Fail #2: Paying a $30 Bank Fee
This is a total fail and 100% my fault. The short month of February screwed up my normal money transfers and bill pay. All of my money comes and goes out automatically. I have all of my savings, investing, and payments automated. Apparently, February has fewer days than other months, I forgot, and a payment drew a few days early, and bam, $30 overdraft. I am now making it a point to leave a larger cushion in that account to avoid this. For future February’s, I have added a notification in my phone to help me avoid making this mistake again.
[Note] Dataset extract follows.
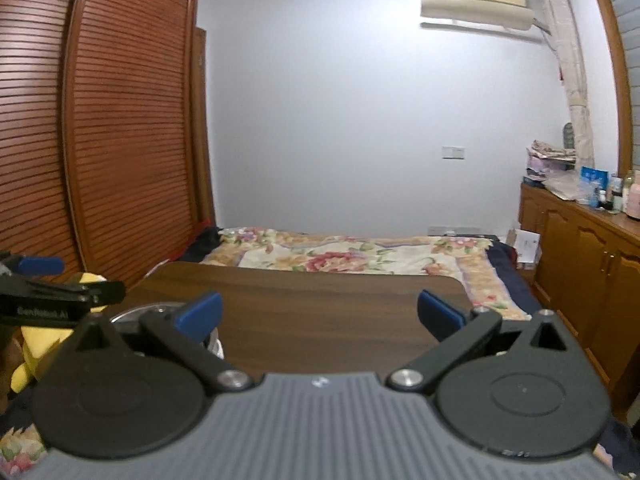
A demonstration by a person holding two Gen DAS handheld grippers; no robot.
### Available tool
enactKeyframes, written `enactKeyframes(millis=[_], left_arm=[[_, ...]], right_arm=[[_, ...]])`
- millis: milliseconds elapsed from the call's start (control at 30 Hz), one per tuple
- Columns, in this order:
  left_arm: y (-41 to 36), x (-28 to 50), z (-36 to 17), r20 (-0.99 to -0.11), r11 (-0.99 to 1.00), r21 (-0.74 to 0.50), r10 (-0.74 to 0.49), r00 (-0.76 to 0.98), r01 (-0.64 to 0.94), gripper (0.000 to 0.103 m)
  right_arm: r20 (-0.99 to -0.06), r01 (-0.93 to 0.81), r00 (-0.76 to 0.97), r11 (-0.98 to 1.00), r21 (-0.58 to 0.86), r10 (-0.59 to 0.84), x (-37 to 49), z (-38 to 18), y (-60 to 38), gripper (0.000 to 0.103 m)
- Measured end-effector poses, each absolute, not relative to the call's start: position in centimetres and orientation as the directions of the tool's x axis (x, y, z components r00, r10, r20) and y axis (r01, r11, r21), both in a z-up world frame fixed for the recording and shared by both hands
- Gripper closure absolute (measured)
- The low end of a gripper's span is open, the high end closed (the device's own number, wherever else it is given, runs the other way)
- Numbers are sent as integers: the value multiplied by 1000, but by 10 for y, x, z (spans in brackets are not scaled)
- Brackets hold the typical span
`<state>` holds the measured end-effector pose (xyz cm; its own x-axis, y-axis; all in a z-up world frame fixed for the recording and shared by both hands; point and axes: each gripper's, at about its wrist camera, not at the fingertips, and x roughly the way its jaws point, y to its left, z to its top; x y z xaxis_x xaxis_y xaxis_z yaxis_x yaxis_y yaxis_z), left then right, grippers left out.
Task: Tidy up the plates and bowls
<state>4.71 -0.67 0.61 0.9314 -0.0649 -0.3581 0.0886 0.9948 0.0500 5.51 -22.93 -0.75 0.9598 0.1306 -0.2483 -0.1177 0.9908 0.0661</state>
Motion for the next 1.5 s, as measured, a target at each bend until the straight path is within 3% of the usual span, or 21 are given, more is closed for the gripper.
enactKeyframes(millis=[533,1500], left_arm=[[-20,7,2,-364,990,80,-83,928,119,0],[-4,10,-16,-396,995,75,-34,918,69,0]], right_arm=[[-266,-48,962,997,61,62,38,-20,-240,0],[-278,-20,960,999,28,27,32,-32,-239,0]])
Fail #3: Subscription Creep
Every company now wants you to subscribe to them. It is so annoying. I always try and find ways to get it free or have it bundled into something I already own. We are still a cable family. Included in my cable package are Netflix and HBO Max. It’s actually an amazing deal. I use the Calm app for meditation, which I get for free by having an Amex card. Getting free or included subscriptions to things we enjoy is like a game for me.
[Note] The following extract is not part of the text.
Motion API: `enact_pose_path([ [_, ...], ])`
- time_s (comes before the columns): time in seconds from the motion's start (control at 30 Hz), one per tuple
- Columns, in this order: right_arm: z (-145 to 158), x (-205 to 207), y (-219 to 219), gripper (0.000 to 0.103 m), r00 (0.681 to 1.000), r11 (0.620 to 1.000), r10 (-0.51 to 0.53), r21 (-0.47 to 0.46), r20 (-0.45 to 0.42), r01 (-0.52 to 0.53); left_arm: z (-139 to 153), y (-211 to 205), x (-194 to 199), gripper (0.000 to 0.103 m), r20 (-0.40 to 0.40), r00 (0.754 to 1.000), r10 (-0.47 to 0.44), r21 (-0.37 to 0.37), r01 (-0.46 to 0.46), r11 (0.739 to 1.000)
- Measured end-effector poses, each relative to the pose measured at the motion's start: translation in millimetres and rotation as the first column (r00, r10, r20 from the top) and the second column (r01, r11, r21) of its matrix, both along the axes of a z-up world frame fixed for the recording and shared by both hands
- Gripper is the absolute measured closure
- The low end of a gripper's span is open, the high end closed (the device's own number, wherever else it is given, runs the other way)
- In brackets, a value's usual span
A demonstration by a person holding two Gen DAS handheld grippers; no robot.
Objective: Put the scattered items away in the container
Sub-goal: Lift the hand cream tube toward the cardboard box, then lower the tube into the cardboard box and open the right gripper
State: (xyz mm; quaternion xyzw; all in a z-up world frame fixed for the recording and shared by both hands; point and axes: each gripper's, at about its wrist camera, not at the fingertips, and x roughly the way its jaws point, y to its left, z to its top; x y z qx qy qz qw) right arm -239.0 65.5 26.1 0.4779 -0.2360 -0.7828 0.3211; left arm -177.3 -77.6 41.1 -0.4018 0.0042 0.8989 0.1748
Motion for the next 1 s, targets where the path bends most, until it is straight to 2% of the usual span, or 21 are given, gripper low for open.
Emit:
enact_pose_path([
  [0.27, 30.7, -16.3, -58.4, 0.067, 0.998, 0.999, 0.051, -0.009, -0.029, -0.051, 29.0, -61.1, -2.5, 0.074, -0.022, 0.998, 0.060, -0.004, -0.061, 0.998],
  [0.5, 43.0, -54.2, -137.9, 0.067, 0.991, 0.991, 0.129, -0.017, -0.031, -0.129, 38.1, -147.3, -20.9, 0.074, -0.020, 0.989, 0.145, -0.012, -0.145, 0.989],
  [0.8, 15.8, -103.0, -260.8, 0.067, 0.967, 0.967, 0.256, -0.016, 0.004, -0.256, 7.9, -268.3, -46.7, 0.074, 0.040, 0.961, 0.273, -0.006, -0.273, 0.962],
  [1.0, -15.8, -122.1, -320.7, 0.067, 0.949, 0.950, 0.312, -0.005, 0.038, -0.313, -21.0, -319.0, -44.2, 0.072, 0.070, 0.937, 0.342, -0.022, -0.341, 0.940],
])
The fail for me is Hulu. My older son wanted to watch a show on Hulu. I signed up for the free 30-day trial so that he could watch it, and I set and reminder in my phone to cancel it in 30 days. When the 30 days arrived, the reminder went off, and I ignored it. Hulu won and got $6 out of me! I know it is $6, but I am annoyed that they beat me. I have since figured out how to get Hulu and Disney + for free via Verizon, so I will not be paying for either one anymore.
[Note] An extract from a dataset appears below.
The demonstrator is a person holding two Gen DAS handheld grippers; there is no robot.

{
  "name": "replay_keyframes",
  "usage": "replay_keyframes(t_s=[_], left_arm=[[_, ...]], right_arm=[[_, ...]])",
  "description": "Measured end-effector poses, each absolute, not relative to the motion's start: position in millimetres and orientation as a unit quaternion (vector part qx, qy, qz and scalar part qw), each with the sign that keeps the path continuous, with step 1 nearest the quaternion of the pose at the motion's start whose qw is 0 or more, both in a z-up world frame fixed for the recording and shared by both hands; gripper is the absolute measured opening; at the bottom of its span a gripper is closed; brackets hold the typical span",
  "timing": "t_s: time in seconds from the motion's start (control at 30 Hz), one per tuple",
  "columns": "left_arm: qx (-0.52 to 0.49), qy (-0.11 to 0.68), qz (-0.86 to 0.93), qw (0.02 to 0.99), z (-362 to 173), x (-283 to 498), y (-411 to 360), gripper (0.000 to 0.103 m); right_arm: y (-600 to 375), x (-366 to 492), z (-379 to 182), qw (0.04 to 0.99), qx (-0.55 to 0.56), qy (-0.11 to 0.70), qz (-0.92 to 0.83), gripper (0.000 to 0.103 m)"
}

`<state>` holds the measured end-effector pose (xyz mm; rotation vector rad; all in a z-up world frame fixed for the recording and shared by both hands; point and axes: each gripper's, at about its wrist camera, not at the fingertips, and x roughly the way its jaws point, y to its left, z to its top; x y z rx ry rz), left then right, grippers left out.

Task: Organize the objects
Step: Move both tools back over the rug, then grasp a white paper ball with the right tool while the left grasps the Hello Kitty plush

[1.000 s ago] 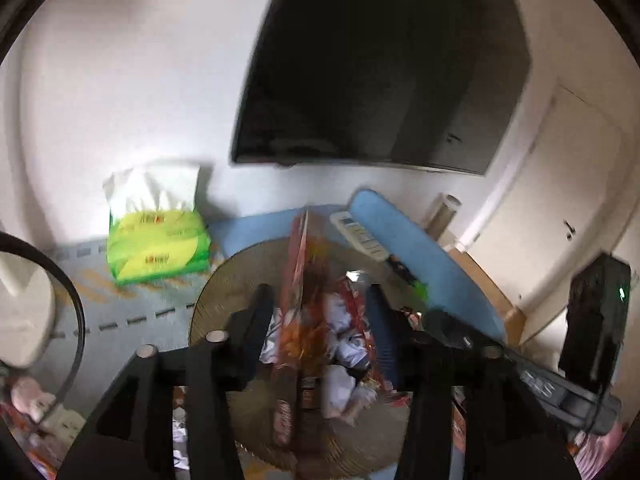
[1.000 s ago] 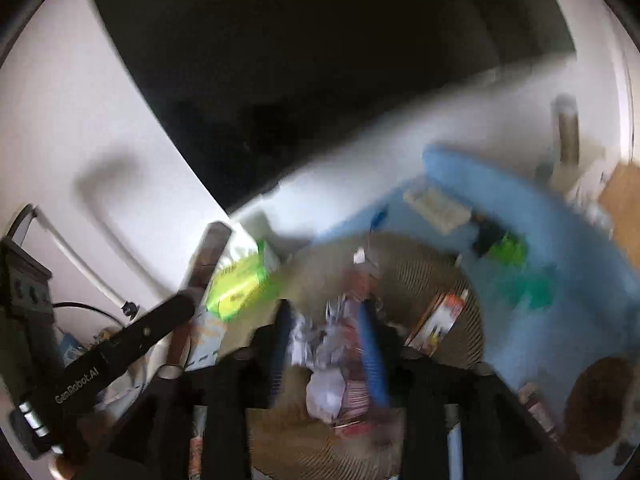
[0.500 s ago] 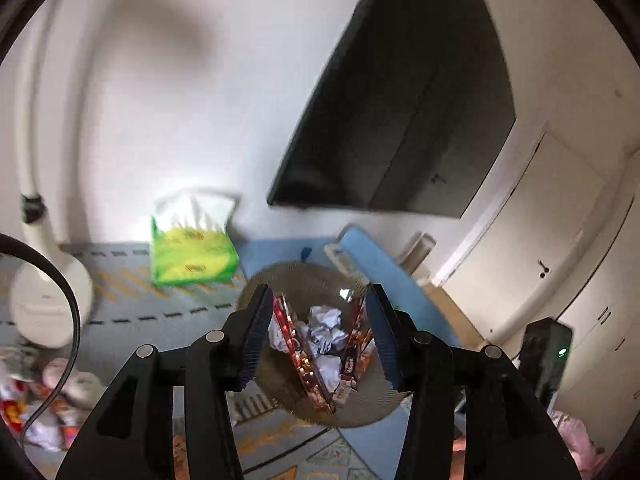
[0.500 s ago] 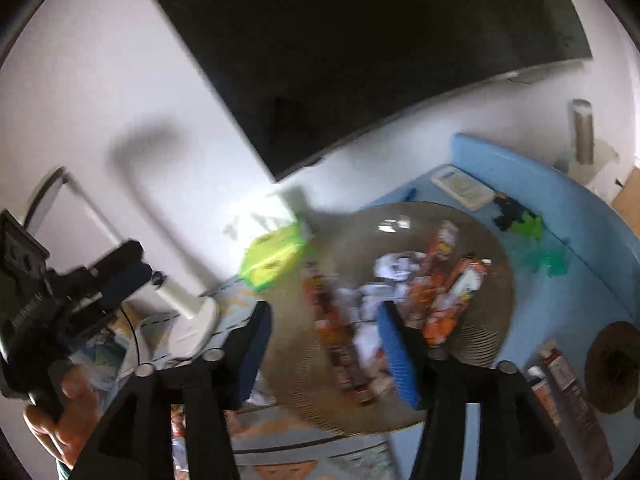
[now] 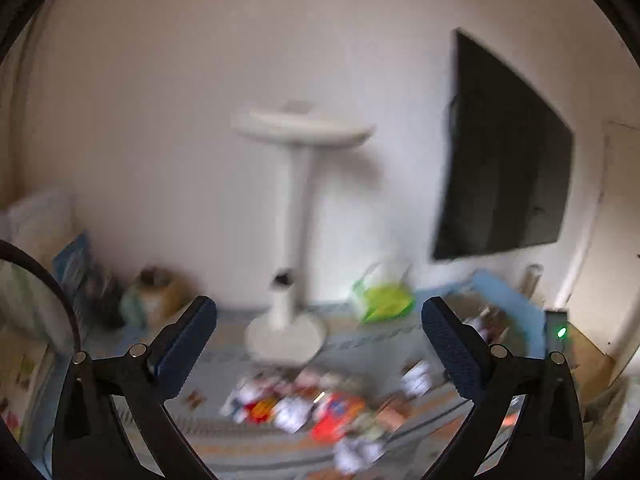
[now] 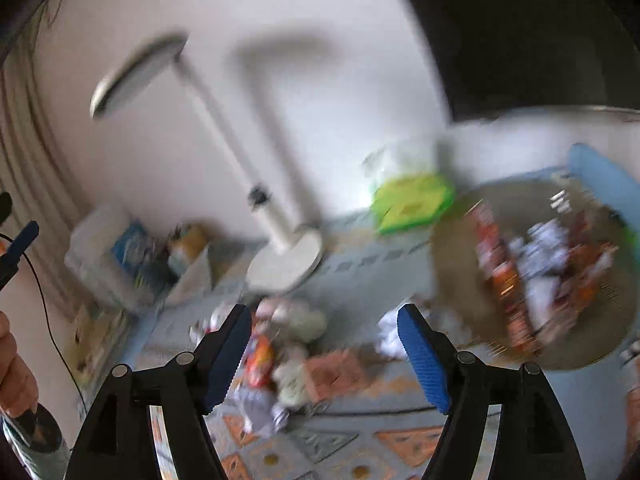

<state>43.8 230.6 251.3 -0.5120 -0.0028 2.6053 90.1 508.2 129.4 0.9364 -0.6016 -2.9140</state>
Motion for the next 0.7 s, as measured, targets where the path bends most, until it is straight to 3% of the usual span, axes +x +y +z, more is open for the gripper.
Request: replay_keyframes(t_s=[0.13, 0.23, 0.43, 0.53, 0.63, 0.7], left_arm=[[-0.283, -0.041, 0.935, 0.212, 174.2, 4.2, 196.9, 0.102], [-0.368, -0.056, 0.894, 0.250, 106.6, -20.9, 199.0, 0.101], [-0.407, -0.088, 0.887, 0.202, 69.2, -70.5, 194.5, 0.100], [-0.439, -0.136, 0.866, 0.196, 55.5, -106.3, 186.6, 0.100], [-0.477, -0.142, 0.840, 0.216, 35.0, -135.1, 199.8, 0.099], [-0.479, -0.146, 0.837, 0.221, 24.8, -145.2, 207.8, 0.099]], right_arm=[[484.8, 74.0, 92.9, 0.021, 0.342, -0.179, -0.922, 0.074], [480.0, 68.0, 65.3, 0.004, 0.363, -0.165, -0.917, 0.074], [483.6, 71.0, 27.7, -0.058, 0.357, -0.091, -0.928, 0.074], [499.6, 71.6, 23.9, -0.052, 0.359, -0.134, -0.922, 0.074], [522.9, 76.1, 22.3, -0.070, 0.347, -0.188, -0.916, 0.083], [539.0, 78.8, 18.4, -0.064, 0.342, -0.232, -0.908, 0.083]])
It is easy to forget how much you spend on subscriptions. Again, without tracking, I would not have known this was happening, and I would keep making a monthly donation to Hulu. The bonus here is that I am also getting rid of my Disney + monthly payment as a result of my Hulu mistake. My cell phone bill will not be going higher if you were thinking that.
Fail #5: The Ultimate Fail-My Wife Went Out To Dinner With “The Girls”
So clearly, Jess is becoming a problem! On March 31st (the last day of the month), Jess went to dinner with the girls. I mean WTF, we were so close!! This bill actually posted in April, but the indiscretion occurred in March, so she failed!!
Honestly, It’s OK, and I am only kidding. This is another example of how we all need to put things we truly value ahead of our net worth. Spending time with her childhood friends and still her best friends is something she really needed and values a lot. They don’t get to see each other a lot, so they need to capitalize when they get a chance, even if it is a no-spend month!
That being said, next time, just wait 1 day. Thank you.
The Next One
Yes, Jessica, we will be doing this again. May looks like a good month to try it. We have a lot of baseball games that month, including a travel tournament. If we factor in that event and account for it, it will be less of a financial hit by not spending frivolously during the rest of the month.